Give back an exact copy of the lines in the records below, from the line that has "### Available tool" through the line that has "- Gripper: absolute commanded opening", and nothing besides.

+++ RECORDS TO PROCESS +++

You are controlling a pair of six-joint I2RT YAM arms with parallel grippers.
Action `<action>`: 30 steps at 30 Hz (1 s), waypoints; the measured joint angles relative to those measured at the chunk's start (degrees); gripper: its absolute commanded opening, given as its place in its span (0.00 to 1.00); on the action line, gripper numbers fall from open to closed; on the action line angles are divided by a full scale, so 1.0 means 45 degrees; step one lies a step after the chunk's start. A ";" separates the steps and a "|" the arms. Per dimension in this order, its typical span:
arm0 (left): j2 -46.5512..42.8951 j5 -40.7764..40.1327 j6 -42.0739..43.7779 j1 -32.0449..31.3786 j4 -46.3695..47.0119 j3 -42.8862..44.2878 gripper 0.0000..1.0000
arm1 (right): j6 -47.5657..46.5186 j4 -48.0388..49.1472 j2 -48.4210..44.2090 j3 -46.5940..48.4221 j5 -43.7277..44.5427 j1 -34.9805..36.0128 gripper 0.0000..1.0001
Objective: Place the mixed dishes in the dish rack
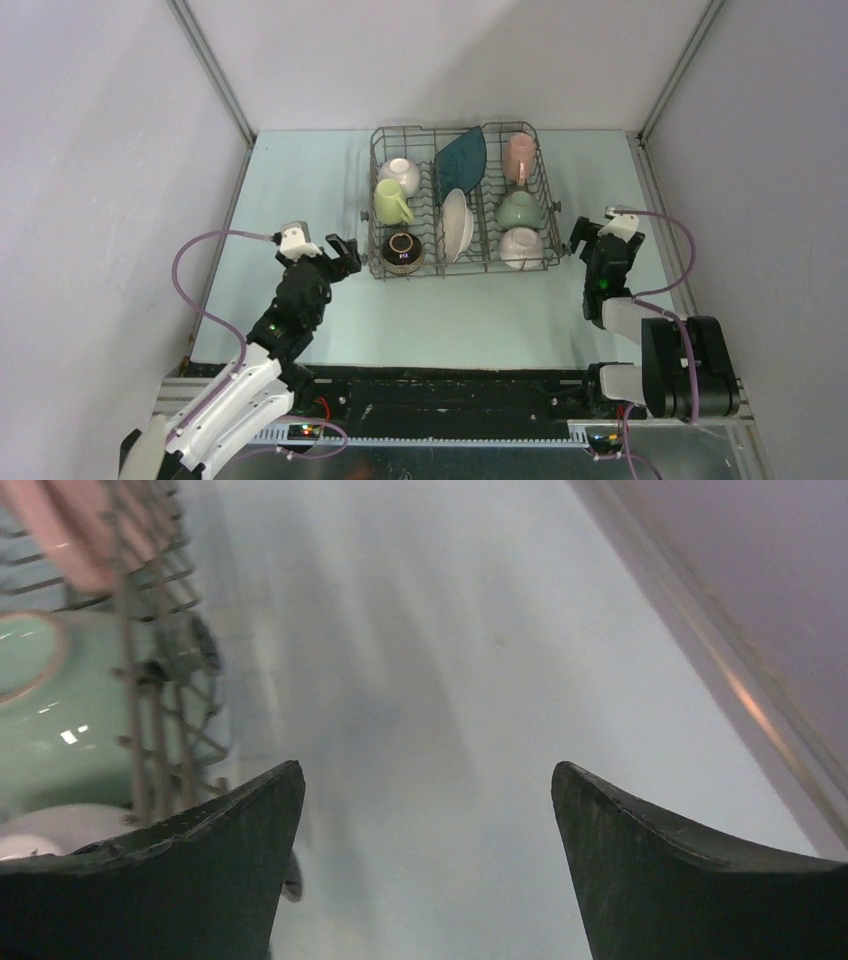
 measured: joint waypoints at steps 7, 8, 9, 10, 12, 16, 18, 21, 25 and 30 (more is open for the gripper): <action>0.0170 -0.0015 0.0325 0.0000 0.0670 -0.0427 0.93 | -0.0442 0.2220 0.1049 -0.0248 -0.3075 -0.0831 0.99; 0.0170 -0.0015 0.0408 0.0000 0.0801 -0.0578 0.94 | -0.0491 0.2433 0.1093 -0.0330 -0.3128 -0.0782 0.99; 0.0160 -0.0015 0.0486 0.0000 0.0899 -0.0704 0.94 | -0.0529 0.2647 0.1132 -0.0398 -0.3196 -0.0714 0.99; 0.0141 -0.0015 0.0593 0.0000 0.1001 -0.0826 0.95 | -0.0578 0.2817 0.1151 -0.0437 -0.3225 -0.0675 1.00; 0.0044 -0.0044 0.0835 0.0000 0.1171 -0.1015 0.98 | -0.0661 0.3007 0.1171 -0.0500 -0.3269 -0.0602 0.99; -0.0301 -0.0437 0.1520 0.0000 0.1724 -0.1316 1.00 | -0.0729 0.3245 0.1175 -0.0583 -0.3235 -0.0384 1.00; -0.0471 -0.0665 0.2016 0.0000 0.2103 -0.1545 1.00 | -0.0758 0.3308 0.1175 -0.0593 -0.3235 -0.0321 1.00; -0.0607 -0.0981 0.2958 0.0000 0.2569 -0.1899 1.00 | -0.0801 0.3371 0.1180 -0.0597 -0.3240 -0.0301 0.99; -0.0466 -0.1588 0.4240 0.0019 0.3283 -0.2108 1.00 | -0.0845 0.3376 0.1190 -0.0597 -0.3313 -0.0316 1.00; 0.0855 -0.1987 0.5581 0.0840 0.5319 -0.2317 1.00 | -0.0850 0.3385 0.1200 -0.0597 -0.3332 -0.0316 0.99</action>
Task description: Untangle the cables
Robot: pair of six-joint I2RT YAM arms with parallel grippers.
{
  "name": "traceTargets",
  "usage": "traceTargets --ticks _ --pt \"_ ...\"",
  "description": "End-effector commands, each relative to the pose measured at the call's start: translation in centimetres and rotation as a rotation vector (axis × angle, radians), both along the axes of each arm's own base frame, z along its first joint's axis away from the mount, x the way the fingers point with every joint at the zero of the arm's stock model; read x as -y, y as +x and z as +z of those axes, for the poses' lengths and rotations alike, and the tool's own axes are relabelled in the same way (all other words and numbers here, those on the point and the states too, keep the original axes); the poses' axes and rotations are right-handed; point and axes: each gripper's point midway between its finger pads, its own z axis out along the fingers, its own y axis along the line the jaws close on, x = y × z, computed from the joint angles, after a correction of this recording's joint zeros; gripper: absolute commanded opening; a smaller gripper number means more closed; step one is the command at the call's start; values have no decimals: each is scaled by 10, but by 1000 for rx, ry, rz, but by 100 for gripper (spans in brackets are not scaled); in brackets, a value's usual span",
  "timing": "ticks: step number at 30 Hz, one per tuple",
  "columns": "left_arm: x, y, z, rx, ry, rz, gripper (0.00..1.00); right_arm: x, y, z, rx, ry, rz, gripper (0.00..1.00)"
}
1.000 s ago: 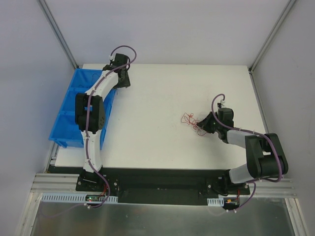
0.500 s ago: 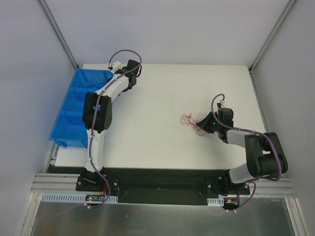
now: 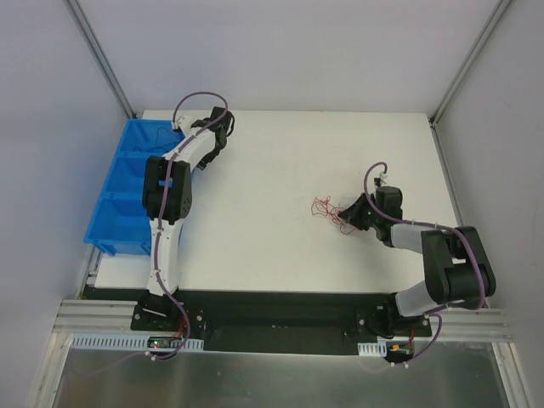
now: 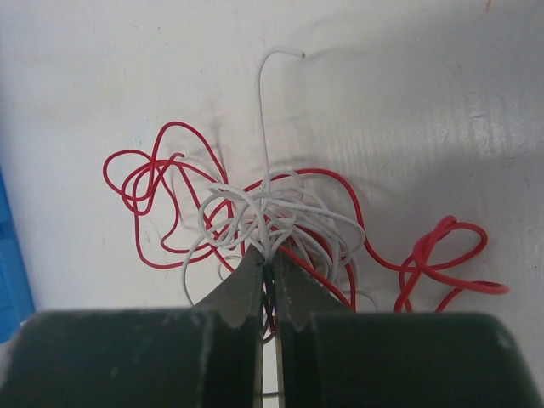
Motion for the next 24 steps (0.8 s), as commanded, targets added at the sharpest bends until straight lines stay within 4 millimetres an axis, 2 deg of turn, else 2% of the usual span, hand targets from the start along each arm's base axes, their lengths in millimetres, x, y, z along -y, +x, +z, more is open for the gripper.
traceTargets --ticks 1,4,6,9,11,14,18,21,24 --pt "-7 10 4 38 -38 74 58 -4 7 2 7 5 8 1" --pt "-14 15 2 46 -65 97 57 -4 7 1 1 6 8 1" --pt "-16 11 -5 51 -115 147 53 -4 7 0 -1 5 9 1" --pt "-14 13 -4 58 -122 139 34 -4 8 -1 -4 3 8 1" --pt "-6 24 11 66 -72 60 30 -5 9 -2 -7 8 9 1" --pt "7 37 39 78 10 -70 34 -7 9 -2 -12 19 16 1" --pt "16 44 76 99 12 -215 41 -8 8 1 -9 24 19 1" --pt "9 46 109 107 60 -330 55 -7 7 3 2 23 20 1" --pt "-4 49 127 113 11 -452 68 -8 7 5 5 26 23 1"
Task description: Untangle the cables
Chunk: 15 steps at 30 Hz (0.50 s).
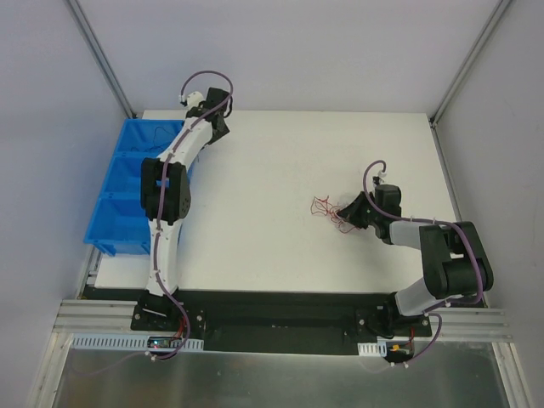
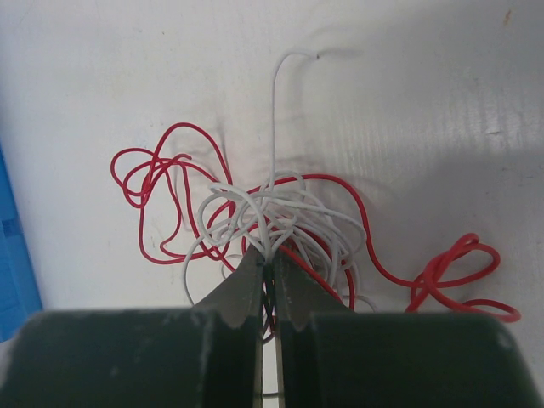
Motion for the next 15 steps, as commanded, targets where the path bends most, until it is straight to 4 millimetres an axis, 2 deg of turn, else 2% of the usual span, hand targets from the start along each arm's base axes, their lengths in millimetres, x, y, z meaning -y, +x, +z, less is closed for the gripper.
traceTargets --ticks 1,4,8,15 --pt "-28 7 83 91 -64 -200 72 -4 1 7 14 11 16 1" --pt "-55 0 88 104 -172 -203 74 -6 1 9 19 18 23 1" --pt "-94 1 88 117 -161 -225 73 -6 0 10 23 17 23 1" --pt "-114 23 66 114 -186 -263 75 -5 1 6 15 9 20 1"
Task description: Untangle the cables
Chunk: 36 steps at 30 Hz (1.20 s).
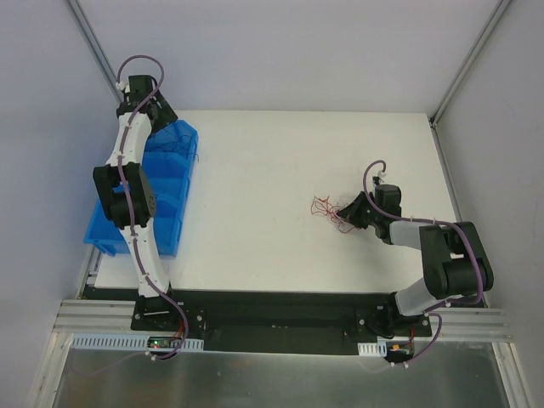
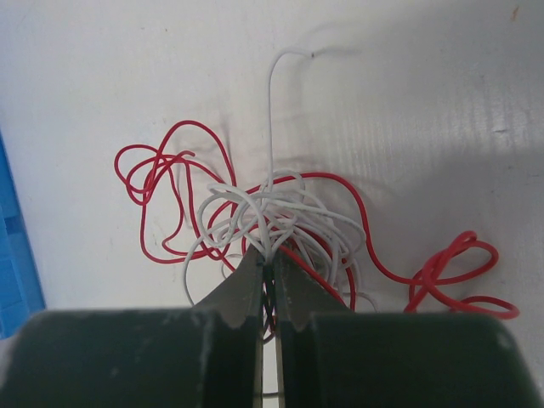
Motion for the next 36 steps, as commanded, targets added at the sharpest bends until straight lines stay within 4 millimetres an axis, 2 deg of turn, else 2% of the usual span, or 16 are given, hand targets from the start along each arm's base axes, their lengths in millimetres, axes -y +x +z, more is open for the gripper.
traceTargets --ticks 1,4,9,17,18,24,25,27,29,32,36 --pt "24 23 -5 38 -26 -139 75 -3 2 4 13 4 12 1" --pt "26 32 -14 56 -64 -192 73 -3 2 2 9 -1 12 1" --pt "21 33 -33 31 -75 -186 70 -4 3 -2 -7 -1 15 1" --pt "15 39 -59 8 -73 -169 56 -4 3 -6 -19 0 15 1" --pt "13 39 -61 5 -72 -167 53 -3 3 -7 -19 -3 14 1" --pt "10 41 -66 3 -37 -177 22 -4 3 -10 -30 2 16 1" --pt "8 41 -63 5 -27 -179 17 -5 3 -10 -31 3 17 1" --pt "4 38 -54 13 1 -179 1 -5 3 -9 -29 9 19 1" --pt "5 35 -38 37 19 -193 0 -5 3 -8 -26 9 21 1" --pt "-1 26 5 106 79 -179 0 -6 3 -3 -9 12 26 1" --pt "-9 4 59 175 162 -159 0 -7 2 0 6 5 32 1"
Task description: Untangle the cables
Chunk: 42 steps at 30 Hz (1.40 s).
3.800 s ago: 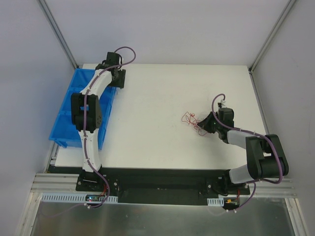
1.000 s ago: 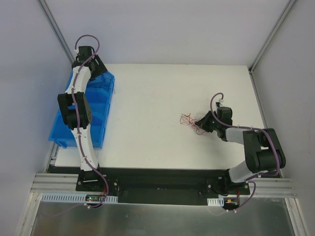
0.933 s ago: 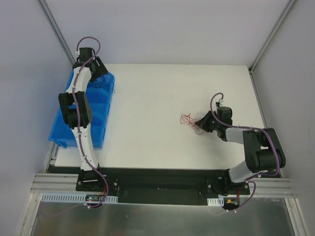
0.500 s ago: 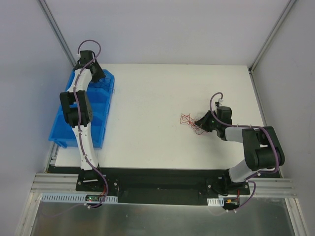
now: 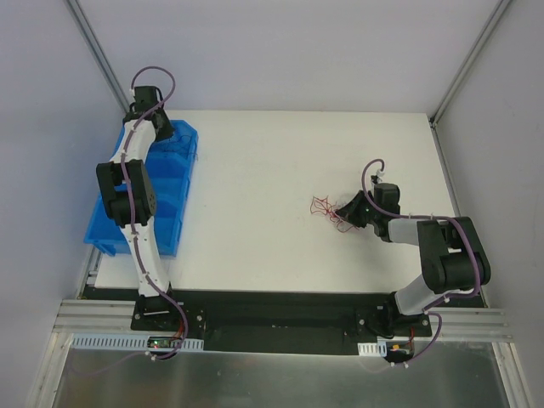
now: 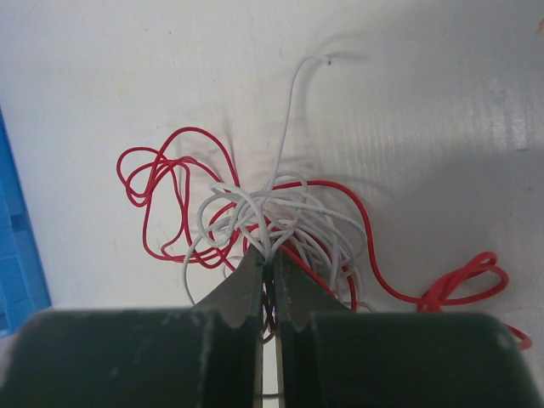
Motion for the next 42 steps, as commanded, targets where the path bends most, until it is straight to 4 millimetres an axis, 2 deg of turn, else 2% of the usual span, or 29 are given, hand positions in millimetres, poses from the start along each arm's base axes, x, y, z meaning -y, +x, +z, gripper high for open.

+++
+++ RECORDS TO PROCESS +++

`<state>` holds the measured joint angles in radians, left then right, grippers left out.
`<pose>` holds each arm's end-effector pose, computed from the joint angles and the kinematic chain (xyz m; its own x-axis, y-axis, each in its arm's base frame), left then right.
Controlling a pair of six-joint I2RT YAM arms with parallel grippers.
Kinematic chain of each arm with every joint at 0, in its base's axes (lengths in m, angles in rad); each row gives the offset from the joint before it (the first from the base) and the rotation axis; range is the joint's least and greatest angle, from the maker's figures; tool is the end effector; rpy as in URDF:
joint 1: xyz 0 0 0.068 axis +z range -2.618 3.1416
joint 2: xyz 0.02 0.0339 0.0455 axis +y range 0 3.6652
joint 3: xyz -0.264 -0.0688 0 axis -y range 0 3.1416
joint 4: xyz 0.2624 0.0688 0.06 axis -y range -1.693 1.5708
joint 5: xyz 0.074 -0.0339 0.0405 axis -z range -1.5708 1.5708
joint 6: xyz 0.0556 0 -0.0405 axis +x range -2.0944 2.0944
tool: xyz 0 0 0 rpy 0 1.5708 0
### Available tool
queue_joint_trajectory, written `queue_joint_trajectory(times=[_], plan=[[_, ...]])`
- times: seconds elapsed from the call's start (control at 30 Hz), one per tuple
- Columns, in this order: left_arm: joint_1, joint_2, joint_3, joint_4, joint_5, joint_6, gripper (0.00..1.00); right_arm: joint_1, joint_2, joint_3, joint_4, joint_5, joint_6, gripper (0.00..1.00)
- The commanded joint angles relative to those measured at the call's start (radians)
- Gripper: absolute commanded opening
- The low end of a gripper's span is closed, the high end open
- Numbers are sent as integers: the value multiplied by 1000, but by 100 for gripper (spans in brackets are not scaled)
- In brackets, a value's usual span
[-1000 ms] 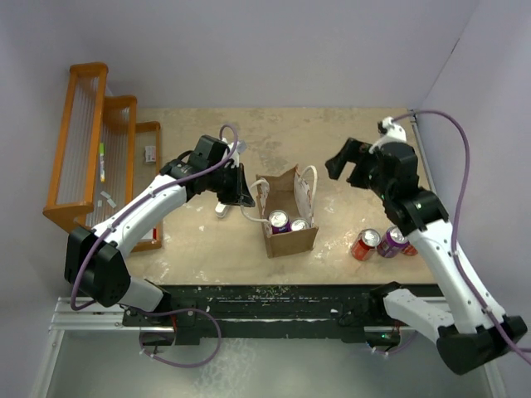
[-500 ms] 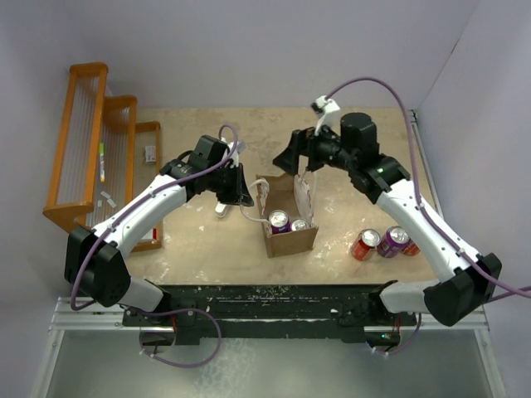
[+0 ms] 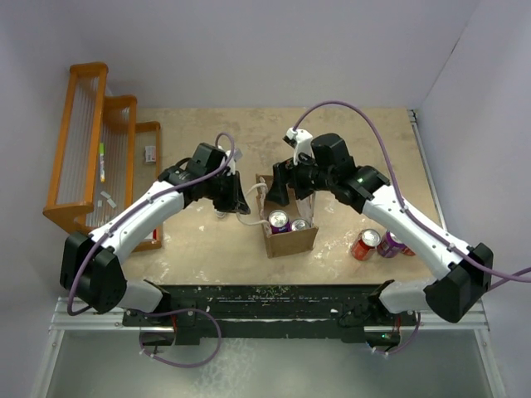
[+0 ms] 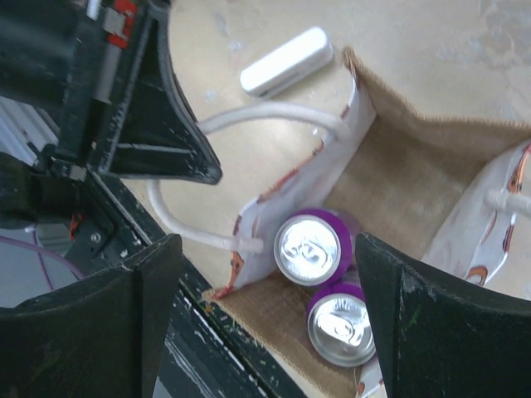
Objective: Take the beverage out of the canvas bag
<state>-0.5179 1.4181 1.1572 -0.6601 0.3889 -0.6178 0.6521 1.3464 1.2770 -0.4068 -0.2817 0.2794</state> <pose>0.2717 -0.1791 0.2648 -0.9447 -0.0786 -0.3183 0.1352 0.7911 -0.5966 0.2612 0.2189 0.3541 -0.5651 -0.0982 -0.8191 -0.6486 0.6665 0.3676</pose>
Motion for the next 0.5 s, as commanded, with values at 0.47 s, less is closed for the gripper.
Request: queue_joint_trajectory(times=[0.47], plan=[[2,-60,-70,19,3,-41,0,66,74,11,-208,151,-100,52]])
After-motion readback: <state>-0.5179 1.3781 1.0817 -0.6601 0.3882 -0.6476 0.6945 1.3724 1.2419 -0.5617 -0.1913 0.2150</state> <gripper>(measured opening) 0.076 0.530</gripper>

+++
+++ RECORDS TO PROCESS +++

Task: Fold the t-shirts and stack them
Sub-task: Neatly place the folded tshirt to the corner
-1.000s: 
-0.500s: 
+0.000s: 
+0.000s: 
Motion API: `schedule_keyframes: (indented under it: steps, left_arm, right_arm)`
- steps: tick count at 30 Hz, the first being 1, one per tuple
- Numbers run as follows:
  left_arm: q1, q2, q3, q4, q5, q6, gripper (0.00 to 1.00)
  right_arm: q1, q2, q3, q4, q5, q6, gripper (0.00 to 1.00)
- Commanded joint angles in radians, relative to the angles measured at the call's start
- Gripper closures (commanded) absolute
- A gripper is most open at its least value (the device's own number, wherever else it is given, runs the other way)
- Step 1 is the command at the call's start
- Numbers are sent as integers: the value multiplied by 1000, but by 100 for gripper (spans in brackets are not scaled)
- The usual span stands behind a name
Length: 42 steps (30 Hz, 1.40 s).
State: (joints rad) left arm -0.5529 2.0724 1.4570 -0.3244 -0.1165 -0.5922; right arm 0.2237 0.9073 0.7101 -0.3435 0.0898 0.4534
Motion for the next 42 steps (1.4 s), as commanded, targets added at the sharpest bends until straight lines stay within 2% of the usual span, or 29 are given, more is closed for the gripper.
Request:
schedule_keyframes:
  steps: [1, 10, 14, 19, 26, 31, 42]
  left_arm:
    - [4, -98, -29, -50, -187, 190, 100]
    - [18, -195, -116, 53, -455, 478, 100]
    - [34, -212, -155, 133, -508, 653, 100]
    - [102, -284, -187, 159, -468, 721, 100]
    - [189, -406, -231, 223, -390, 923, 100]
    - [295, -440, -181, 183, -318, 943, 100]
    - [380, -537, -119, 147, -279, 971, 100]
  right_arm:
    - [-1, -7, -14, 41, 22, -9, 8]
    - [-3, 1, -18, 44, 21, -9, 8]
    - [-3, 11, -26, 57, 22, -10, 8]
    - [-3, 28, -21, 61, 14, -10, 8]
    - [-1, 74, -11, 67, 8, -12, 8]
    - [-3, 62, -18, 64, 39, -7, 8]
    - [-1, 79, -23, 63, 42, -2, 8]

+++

**ANSWER FOR THIS EXERCISE:**
### Available tool
queue_joint_trajectory, written `queue_joint_trajectory(times=[_], plan=[[_, ...]])`
- times: seconds elapsed from the call's start (control at 30 Hz), one per tuple
- Columns, in this order: left_arm: joint_1, joint_2, joint_3, joint_4, joint_5, joint_6, gripper (0.00..1.00); right_arm: joint_1, joint_2, joint_3, joint_4, joint_5, joint_6, gripper (0.00..1.00)
- The commanded joint angles relative to those measured at the call's start (radians)
- Gripper: absolute commanded opening

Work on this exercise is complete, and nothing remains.